■ **Instructions to follow**:
Each line from the beginning of the data below through the line containing "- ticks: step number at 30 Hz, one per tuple" should be repeated exactly, please.

++++ Recorded data ++++

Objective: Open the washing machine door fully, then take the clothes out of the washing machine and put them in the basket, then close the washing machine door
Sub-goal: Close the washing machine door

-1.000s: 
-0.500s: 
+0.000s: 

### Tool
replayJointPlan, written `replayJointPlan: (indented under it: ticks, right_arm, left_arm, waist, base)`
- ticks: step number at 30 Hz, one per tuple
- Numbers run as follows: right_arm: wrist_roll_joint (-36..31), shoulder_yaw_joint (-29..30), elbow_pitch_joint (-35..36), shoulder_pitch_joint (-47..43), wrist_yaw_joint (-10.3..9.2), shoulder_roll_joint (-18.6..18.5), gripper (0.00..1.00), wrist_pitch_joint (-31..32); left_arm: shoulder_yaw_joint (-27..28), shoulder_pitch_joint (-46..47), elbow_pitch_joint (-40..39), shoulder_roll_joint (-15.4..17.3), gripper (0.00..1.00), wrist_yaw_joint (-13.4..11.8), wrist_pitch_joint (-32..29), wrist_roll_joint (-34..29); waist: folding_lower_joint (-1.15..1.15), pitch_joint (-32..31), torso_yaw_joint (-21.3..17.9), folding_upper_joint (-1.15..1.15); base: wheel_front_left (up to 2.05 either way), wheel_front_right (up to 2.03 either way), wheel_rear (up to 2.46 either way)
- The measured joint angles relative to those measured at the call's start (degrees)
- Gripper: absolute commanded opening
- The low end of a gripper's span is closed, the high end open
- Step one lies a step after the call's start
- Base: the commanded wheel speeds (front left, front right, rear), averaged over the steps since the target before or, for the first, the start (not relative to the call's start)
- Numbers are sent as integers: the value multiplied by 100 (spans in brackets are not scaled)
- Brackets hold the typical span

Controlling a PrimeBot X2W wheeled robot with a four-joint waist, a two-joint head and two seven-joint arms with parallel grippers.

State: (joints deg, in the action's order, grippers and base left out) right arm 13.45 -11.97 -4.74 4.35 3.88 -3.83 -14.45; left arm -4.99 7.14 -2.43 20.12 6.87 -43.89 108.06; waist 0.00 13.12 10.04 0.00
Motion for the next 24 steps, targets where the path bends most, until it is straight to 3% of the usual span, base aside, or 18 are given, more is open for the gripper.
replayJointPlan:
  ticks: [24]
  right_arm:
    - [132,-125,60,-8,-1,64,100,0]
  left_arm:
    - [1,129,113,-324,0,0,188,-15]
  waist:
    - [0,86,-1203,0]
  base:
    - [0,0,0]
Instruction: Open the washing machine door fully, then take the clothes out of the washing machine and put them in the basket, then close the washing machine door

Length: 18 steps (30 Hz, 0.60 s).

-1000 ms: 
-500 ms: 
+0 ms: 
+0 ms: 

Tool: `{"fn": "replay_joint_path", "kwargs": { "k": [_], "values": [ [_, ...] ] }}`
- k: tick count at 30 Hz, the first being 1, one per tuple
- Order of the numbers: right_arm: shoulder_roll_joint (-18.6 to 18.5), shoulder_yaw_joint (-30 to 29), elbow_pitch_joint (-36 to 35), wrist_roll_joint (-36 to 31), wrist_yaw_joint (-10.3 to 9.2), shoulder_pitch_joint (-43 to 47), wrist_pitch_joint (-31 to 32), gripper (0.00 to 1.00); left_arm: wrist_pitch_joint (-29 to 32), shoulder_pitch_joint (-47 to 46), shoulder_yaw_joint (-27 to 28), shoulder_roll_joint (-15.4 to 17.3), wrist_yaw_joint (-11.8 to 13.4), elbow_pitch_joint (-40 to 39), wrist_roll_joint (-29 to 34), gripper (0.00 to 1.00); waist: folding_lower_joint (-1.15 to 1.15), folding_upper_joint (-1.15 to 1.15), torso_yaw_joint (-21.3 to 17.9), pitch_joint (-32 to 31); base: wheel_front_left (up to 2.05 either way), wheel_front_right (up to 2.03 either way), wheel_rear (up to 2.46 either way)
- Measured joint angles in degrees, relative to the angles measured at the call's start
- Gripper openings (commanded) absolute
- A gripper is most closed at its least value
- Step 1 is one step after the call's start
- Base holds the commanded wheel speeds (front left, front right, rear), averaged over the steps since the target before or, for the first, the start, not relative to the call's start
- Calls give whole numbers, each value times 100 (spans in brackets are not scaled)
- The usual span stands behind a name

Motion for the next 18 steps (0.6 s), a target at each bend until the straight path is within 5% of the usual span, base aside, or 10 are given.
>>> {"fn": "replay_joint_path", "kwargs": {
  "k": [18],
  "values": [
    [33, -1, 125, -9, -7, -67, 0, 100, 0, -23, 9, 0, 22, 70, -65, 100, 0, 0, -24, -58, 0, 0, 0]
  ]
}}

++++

■ **The completed task**:
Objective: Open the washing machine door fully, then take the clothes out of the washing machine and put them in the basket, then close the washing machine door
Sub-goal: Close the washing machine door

-1.000s: 
-0.500s: 
+0.000s: 

### Tool
replayJointPlan, written `replayJointPlan: (indented under it: ticks, right_arm, left_arm, waist, base)`
- ticks: step number at 30 Hz, one per tuple

There's nothing more to this exercise.